◆ Aim of the exercise
As the answer, set down the lines below from the one containing "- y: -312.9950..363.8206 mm" through the one containing "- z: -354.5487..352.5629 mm", exactly and inclusively, and no others.
(Source material Opens)
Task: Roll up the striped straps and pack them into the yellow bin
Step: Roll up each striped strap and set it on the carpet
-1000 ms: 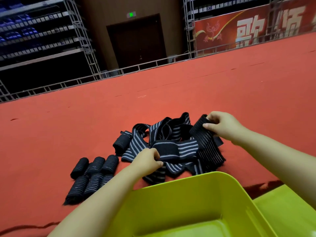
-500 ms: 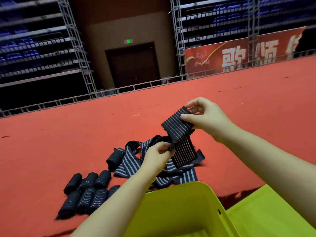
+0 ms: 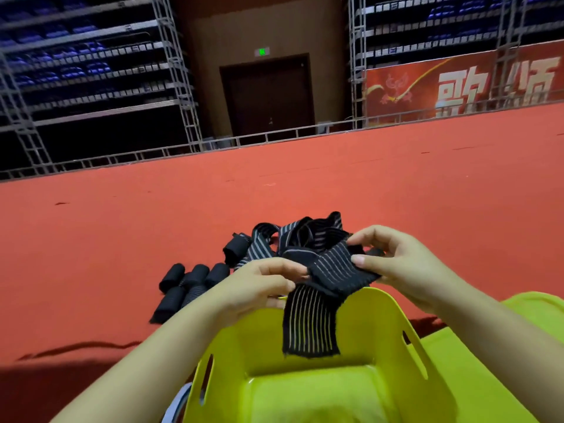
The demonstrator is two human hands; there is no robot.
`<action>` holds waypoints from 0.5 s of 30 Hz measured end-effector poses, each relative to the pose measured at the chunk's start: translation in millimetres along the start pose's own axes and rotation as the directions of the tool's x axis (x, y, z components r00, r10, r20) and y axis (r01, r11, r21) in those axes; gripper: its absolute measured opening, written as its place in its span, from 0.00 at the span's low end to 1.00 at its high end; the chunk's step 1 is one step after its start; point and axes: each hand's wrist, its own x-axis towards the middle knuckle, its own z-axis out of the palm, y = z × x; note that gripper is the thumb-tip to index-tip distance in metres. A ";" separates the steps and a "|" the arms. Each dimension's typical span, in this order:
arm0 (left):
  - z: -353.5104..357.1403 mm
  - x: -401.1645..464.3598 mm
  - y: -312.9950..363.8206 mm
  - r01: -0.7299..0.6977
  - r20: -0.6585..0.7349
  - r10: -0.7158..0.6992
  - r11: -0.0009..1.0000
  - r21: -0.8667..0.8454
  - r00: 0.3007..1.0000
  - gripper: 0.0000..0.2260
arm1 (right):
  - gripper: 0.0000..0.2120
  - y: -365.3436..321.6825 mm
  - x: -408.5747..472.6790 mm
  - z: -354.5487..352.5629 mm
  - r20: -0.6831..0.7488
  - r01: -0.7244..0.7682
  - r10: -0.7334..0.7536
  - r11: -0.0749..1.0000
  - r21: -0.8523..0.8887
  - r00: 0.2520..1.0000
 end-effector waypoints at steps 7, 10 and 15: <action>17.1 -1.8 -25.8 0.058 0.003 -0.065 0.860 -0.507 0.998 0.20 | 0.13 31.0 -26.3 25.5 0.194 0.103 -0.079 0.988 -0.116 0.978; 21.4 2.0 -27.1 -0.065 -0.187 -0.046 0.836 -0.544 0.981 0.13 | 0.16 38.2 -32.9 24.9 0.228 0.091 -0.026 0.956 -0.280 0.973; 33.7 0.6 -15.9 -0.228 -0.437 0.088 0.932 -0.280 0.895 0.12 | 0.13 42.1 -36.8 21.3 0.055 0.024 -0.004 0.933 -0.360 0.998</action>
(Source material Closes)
◆ Expected answer
  - y: -312.9950..363.8206 mm
  - r01: -0.7299..0.6977
  - r20: -0.6585..0.7349
  - r10: -0.7158..0.6992
  - r11: -0.0009..1.0000
  - r21: -0.8667..0.8454
  - r00: 0.3007..1.0000
  - gripper: 0.0000..0.2260
arm1 (right):
  - gripper: 0.0000..0.2120
  - y: -365.3436..321.6825 mm
  - x: -408.5747..472.6790 mm
  - z: -354.5487..352.5629 mm

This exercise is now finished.